CheckPointReplicationSlots:

3.
+ * XXX: Slot invalidation due to 'idle_timeout' occurs only for
+ * released slots, based on 'idle_replication_slot_timeout'. Active
+ * slots in use for replication are excluded, preventing accidental
+ * invalidation. Slots where communication between the publisher and
+ * subscriber is down are also excluded, as they are managed by the
+ * 'wal_sender_timeout'.

Maybe a slight rewording like below is better. Maybe not. YMMV.

SUGGESTION:
XXX: Slot invalidation due to 'idle_timeout' applies only to released
slots, and is based on the 'idle_replication_slot_timeout' GUC. Active
slots
currently in use for replication are excluded to prevent accidental
invalidation.
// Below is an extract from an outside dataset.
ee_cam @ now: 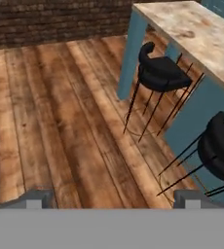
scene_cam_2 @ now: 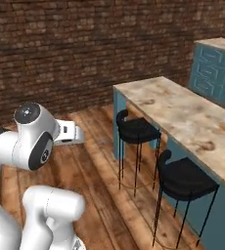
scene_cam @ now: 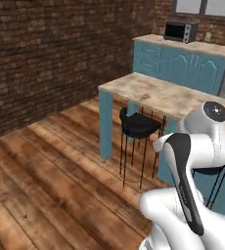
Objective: Place the pitcher and cup on the dining counter for serving.
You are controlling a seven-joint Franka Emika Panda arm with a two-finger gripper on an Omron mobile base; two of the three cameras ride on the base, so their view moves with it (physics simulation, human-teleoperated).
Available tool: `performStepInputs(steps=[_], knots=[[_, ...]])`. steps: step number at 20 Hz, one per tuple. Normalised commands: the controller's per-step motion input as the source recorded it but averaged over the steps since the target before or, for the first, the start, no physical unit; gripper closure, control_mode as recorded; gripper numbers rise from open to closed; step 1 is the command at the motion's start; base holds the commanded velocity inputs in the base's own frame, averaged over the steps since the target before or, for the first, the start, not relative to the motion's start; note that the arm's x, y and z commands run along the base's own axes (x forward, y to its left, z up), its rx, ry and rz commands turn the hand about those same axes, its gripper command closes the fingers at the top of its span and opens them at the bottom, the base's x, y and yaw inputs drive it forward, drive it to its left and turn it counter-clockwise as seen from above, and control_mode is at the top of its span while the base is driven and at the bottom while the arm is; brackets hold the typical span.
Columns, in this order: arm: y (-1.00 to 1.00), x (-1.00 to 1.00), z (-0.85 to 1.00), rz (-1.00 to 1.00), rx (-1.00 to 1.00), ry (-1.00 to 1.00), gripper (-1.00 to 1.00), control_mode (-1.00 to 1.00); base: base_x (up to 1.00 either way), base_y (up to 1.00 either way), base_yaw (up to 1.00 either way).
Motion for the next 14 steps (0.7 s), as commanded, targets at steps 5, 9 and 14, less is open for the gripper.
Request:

Slots...

======
src/bin/pg_upgrade/server.c

4.
+ /*
+ * Use idle_replication_slot_timeout=0 to prevent slot invalidation due to
+ * inactive_timeout by checkpointer process during upgrade.
+ */
+ if (GET_MAJOR_VERSION(cluster->major_version) >= 1800)
+ appendPQExpBufferStr(&pgoptions, " -c idle_replication_slot_timeout=0");
+

/inactive_timeout/idle_timeout/

======
src/test/recovery/t/043_invalidate_inactive_slots.pl

5.
+# Wait for slot to first become idle and then get invalidated
+sub wait_for_slot_invalidation
+{
+ my ($node, $slot, $offset, $idle_timeout) = @_;
+ my $node_name = $node->name;

AFAICT this 'idle_timeout' parameter is passed units of "seconds", so
it would be better to call it something like 'idle_timeout_s' to make
the units clear.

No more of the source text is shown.